A pair of cheetah cubs, a brother and sister named Justin and Carmelita, has charmed Smithsonian National Zoo visitors in Washington D.C. since their public debut in July 2012. The eleven-month old cats have shed their baby fuzz for sleek orange fur patterned with black spots. Yet despite their adult stature, the cats still act like rambunctious youngsters, chasing each other around their pen and playfully wrestling.

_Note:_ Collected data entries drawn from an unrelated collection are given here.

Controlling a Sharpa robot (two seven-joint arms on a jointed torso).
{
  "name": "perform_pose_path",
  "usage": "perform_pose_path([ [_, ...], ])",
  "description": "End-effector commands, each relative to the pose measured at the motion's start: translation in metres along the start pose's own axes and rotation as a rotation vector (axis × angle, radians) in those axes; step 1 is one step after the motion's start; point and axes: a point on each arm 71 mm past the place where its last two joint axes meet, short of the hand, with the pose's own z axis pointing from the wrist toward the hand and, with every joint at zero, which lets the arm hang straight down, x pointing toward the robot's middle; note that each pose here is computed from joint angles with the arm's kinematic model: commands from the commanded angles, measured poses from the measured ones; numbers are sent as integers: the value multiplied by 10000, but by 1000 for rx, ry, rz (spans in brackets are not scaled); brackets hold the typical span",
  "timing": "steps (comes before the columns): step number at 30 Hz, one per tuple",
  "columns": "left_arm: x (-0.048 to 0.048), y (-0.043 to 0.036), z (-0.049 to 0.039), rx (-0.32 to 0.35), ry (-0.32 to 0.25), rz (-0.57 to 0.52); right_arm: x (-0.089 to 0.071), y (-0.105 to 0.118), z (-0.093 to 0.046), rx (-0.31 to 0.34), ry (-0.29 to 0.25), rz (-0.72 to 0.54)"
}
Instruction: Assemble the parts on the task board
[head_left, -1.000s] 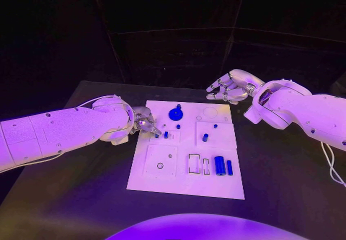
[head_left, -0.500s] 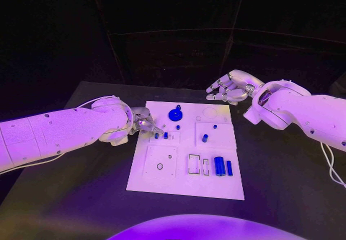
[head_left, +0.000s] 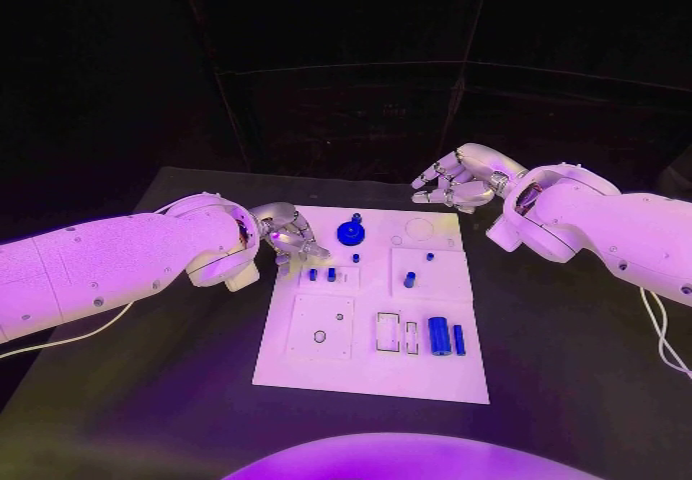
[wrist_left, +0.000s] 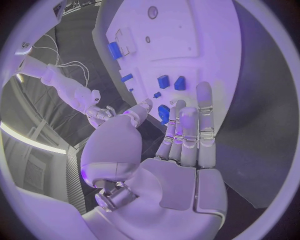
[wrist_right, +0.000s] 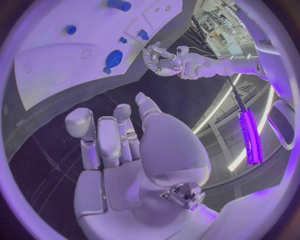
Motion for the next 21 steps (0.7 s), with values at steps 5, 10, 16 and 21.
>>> perform_pose_path([
  [5, -41, -356, 73, 329, -148, 27, -12, 16, 10, -10, -11, -2],
  [10, -11, -475, 150, 413, -178, 161, -14, 15, 10, -10, -13, -2],
  [16, 94, -556, 254, 459, -166, 352, -11, 22, 11, -14, -14, -2],
  [21, 220, -602, 342, 461, -118, 491, -6, 28, 14, -17, -12, -2],
])
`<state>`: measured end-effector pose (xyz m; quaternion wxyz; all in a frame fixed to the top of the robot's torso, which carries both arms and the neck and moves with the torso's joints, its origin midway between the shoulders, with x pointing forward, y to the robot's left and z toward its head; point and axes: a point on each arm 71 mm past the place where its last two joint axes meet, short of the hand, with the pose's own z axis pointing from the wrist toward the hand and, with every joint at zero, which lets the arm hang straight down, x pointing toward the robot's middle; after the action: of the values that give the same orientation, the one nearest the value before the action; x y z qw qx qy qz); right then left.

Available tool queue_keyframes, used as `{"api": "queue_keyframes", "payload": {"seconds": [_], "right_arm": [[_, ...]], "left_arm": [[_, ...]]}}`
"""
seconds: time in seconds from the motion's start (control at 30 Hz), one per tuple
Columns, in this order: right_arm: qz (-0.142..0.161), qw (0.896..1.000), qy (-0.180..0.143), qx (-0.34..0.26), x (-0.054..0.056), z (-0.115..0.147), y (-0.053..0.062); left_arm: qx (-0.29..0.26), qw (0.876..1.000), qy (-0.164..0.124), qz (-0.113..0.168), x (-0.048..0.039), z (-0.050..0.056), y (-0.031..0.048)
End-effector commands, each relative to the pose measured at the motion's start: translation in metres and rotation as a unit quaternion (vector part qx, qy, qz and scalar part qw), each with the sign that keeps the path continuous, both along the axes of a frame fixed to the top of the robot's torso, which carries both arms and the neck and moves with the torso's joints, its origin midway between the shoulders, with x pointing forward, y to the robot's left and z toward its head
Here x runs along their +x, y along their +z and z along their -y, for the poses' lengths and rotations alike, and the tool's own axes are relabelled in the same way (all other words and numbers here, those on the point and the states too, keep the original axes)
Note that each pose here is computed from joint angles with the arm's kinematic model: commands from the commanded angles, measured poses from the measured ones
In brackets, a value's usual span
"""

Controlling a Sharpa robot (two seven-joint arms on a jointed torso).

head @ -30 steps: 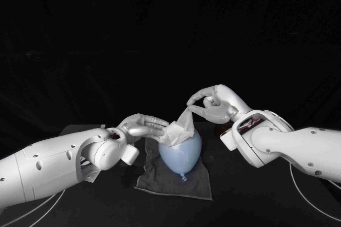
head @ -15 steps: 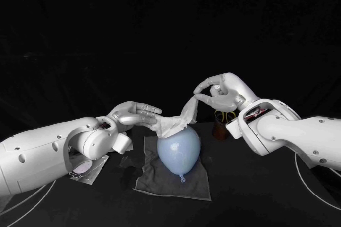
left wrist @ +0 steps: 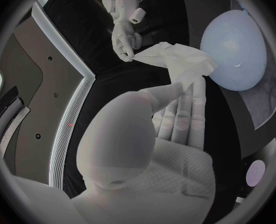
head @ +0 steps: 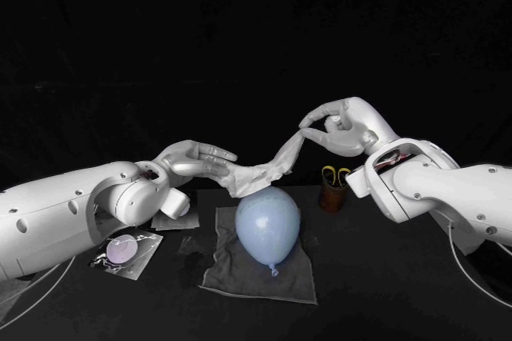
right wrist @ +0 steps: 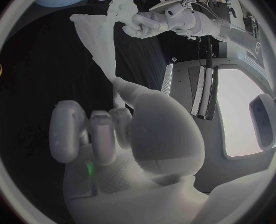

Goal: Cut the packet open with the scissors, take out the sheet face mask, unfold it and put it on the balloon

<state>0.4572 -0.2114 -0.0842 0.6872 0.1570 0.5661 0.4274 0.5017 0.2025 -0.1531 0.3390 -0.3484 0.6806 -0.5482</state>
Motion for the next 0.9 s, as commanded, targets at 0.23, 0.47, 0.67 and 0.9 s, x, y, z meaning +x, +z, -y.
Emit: {"api": "queue_keyframes", "payload": {"seconds": [0.23,0.47,0.67,0.9], "right_arm": [[0.006,1.000,-0.014,0.004,0.006,0.009,0.002],[0.001,1.000,-0.022,0.002,0.009,0.014,0.001],[-0.005,1.000,-0.024,0.003,0.013,0.013,-0.001],[-0.005,1.000,-0.016,0.006,0.014,0.006,-0.002]], "left_arm": [[0.007,1.000,0.009,-0.006,0.0051,-0.006,0.0007],[0.000,1.000,0.017,-0.013,0.0071,-0.008,0.0003],[-0.008,1.000,0.020,-0.020,0.0080,-0.006,-0.0002],[-0.011,0.999,0.018,-0.025,0.0107,-0.001,-0.0008]]}}
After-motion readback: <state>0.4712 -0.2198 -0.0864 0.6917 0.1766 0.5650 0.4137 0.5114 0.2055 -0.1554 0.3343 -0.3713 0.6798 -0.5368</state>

This is all good for now – but in a year’s time these young cats will be taken off exhibit, just like their parents before them, and started down parallel paths to confront their destiny as genetically robust cheetahs, sired to save their species from extinction.

Ally, the proud mother of new cheetah cubs. Photo courtesy of Mehgan Murphy, Smithsonian’s National Zoo.

The world has undergone a massive cheetah drain over the last century largely due to loss of natural habitats and conflicts with humans. Wild cheetah populations have plunged 90 percent, from around 100,000 cheetahs in the early 1900s to roughly 10,000 today. The situation is further complicated by low genetic variability among the species. Saving the cheetahs from extinctions means not only increasing numbers, but also ensuring the new population is genetically healthy.

In recent decades, zoos like the Smithsonian have taken on this challenge.